Besonders geglückt ist Petras Besetzungspolitik: Die männlichen Jugendlichen werden durchweg von jungen Frauen gegeben. Durch die weibliche Darstellung der maskulinen Hauptfiguren wird das vorgegebene Mackertum der Halbstarken unterstrichen und zugleich eine Brechung des oftmals harten Textes und der brutalen Szenen erzeugt. So üben sich die Schauspielerinnen in machohaften Posen und schieben im präpotenten Gang mit ausladenden Schritten das Gemächt vor sich her, sind aber auch in ihren Ängsten und Träumen überzeugend. Ein einziger männlicher Schauspieler (Bernd Stübner) erscheint in allen Erwachsenenrollen, tritt mal als polytechnische Oberschullehrerin, tätschelnde Oma oder gehörnte Mutter auf. Das bringt eine ironische Note in die Inszenierung und unterstützt das Abfedern der rüden Story. Einzig die Idee, Danis amour fou Estrellita mit einer blinden Schauspielerin (Maria Doubs) zu besetzen, bleibt nebulös. Dieser Schritt mutet überzogen an, so als ob man der Entfremdungslogik keinen Halt setzen wollte.

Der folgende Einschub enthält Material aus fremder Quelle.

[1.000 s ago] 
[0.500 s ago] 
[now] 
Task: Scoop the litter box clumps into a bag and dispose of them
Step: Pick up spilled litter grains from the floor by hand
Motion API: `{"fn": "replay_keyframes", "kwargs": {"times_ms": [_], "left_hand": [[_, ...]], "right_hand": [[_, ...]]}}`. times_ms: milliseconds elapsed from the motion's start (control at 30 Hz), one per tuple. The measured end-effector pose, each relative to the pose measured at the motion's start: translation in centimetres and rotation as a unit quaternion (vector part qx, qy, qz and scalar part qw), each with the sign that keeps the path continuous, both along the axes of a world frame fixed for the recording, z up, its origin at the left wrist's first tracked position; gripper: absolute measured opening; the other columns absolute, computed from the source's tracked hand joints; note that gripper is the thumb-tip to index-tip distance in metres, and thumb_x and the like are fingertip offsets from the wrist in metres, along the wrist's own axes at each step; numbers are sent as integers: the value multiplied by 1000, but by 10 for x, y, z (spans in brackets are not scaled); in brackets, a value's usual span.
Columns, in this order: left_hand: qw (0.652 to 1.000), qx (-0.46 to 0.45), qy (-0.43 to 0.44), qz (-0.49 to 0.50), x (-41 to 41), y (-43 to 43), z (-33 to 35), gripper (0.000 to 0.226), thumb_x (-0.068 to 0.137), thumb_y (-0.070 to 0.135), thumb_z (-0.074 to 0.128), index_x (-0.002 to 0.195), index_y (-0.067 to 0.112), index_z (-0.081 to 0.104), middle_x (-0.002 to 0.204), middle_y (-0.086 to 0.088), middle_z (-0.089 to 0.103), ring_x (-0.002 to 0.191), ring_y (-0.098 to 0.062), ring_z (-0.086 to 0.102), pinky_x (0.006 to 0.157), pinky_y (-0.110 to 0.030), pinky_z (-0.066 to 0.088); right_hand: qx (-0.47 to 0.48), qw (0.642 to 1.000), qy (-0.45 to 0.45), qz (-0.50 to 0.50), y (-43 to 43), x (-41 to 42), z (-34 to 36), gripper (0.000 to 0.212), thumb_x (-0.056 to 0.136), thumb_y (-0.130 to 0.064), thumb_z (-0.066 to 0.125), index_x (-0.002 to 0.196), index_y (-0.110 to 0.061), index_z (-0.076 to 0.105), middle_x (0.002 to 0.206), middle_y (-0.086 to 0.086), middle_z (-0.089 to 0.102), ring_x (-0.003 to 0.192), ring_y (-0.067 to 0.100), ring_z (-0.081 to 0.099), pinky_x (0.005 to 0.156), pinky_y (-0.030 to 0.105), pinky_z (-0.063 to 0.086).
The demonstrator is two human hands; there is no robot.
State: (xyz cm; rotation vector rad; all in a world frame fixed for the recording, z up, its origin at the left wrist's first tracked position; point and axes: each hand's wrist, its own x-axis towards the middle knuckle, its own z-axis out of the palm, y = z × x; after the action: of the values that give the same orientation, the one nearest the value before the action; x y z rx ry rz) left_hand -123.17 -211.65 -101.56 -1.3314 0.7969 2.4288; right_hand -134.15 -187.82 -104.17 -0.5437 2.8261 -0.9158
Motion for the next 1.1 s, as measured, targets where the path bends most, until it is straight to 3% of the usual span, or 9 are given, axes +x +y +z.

„Ein Stück Leipziger Stadtgeschichte“ – so kündigte das Schauspiel Leipzig an. Als Marketingstrategie zeigte sich dies als überaus erfolgreich: Die Premiere war bereits Monate vorher ausverkauft und die Pressevertreter mussten über mehrere Aufführungen verteilt werden. Zum Glück ist die Inszenierung aber keine historisierende Quartiersbeschreibung geworden. Das spiegelt sich klar in der Bühnengestaltung wieder, bei der auch zu starken Verfremdungen gegriffen wurde. Wird das Thema aus der Sicht eines Erinnernden heraus geschildert, so eignet sich das Querformat des Bühnenraums der Neuen Szene besonders. In einer Art Cinemaskop-Perspektive wird dieser zum Gedächtnisort, an dem sich in Danis Rückschau flüchtige Ereignisse als beispielhaft manifestieren. Daher verzichtet Petras zugunsten abstrakterer Räume auf die konkreten Schauplätze aus dem Roman, kopiert weder Hinterhof noch Brauerei, erschafft kein sperrhölzernes Zerrbild von Reudnitz oder Anger-Crottendorf. Auf der Bühne findet sich Als wir träumten als verallgemeinerte Adoleszenzgeschichte aufgeführt, die wenig vom Leipzig der 90er, dafür vielmehr von Erwachsenwerden am unteren Rand der Gesellschaft erzählt und leider noch immer aktuell ist.